Waar moet ik aan denken na een dotterbehandeling?

Na de liesangioplastiek moet u meestal enkele uren in bed blijven. Dit helpt overmatig bloeden te voorkomen. Daarnaast mag je 12 uur lang geen warm bad of douche nemen. U mag ook de komende 24 uur niet roken. Vermijd ook grote lichamelijke inspanningen de komende dagen.

Als er een stent is geplaatst, schrijft uw arts antistollingsmiddelen voor. Deze moet u gewetensvol innemen volgens zijn voorschrift.

Als er een angioplastiek is uitgevoerd op een beenvat en u ervaart een doof gevoel, koude of verandering van huidskleur op het been in de dagen of weken daarna, neem dan onmiddellijk contact op met uw arts.

Vertel het uw arts ook als u pijn ervaart op de plaats waar de ballonkatheter is opgeblazen.

Hoe succesvol is angioplastiek?

Bij sommige patiënten treedt in de maanden na de dotterbehandeling weer vaatvernauwing op dezelfde plaats op (dit gebeurt iets minder vaak bij het plaatsen van een stent). Als de symptomen terugkeren, moet u daarom uw arts raadplegen om de vasculaire status te laten controleren. Indien nodig is een andere dotterbehandeling of een andere therapiemethode noodzakelijk.

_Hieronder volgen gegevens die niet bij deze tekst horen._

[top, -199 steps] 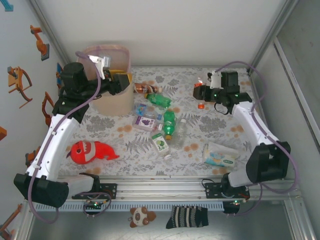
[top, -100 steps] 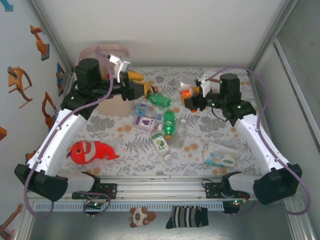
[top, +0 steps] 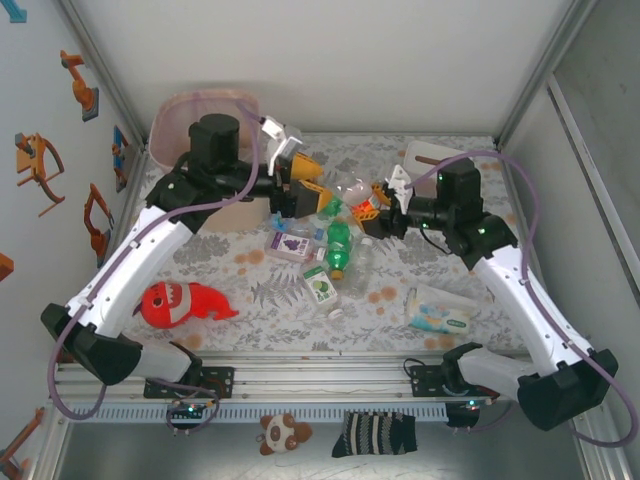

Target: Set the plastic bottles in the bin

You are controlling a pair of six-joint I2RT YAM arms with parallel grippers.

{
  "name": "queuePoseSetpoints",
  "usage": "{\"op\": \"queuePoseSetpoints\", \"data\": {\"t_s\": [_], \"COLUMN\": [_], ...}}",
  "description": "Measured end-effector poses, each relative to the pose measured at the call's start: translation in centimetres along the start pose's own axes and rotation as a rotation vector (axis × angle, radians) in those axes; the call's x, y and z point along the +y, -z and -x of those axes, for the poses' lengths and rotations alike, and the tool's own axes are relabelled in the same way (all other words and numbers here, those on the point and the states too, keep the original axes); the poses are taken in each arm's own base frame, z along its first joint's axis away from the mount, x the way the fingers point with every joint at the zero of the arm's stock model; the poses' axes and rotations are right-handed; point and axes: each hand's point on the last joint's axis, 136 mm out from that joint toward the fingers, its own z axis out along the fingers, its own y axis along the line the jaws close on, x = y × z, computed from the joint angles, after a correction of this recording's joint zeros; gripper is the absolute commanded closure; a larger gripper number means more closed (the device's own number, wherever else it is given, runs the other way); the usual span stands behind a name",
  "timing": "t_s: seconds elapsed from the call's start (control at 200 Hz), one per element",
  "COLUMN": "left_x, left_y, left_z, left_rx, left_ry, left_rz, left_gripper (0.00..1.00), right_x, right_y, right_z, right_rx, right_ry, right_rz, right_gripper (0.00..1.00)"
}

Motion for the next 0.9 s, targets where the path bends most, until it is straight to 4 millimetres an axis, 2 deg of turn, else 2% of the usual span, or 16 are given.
{"op": "queuePoseSetpoints", "data": {"t_s": [0.135,0.32,0.631,0.901], "left_x": [-0.8,-1.0,-1.5,-2.0], "left_y": [-1.2,-1.8,-3.3,-3.4], "left_z": [-0.5,-0.7,-1.5,-1.8], "left_rx": [0.03,0.05,0.093,0.102], "left_ry": [-0.014,-0.028,-0.053,-0.081], "left_rz": [-0.034,-0.044,-0.059,-0.079], "left_gripper": [0.17,0.17,0.22,0.34], "right_x": [0.8,1.7,3.4,3.6], "right_y": [-0.3,-0.6,-0.4,-0.2], "right_z": [-0.2,-0.4,1.4,1.7], "right_rx": [0.012,0.027,-0.004,-0.003], "right_ry": [0.005,0.003,0.046,0.054], "right_rz": [0.024,0.05,0.086,0.074], "right_gripper": [0.51,0.51,0.51,0.52]}}
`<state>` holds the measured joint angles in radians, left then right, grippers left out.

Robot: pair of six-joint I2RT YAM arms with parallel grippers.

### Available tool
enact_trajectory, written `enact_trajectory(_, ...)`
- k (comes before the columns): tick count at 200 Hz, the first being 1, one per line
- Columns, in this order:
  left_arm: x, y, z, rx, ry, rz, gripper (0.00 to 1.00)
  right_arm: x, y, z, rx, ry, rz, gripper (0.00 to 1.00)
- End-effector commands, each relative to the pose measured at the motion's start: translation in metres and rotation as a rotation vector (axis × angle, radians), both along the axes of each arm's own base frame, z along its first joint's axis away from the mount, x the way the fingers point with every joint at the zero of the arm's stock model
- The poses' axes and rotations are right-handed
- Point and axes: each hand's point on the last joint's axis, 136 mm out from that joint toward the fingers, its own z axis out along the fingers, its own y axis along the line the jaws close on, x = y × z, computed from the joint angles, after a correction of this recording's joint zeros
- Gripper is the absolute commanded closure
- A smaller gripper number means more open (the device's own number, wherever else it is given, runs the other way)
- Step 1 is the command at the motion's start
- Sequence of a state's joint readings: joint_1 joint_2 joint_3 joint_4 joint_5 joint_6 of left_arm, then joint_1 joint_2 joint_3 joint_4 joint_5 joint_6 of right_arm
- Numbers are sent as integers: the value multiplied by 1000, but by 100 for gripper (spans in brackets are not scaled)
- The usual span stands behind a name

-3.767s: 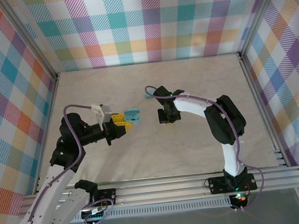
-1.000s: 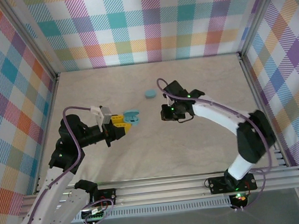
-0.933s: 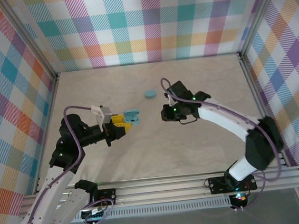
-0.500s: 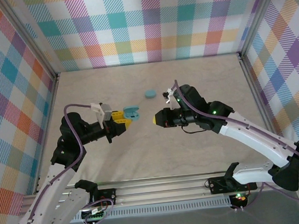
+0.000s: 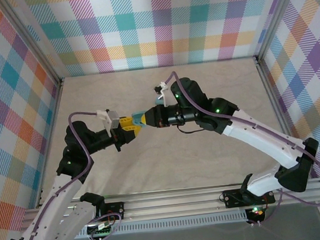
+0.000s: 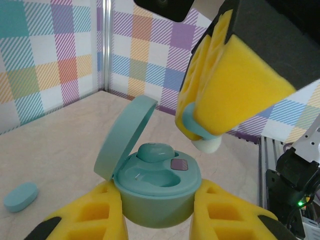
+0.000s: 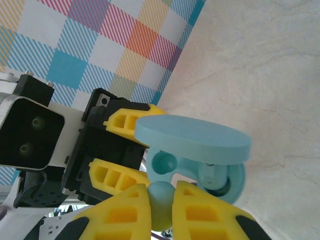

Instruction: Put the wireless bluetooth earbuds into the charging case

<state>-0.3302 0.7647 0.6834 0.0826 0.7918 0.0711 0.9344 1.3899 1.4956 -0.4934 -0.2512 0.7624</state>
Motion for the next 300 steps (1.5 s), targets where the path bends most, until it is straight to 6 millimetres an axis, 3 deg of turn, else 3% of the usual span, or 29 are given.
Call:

Specifiek voor PTCA geldt het volgende: Als u in de weken of maanden daarna opnieuw hartproblemen krijgt, neem dan direct contact op met uw arts. Hij kan dan een mogelijke hernieuwde vernauwing herkennen en dienovereenkomstig behandelen.

Houd er rekening mee dat angioplastiek slechts één symptoom behandelt. Een gezonde levensstijl en de behandeling van mogelijke onderliggende ziekten (zoals diabetes) zijn noodzakelijk voor een blijvende verbetering van de bloedcirculatie.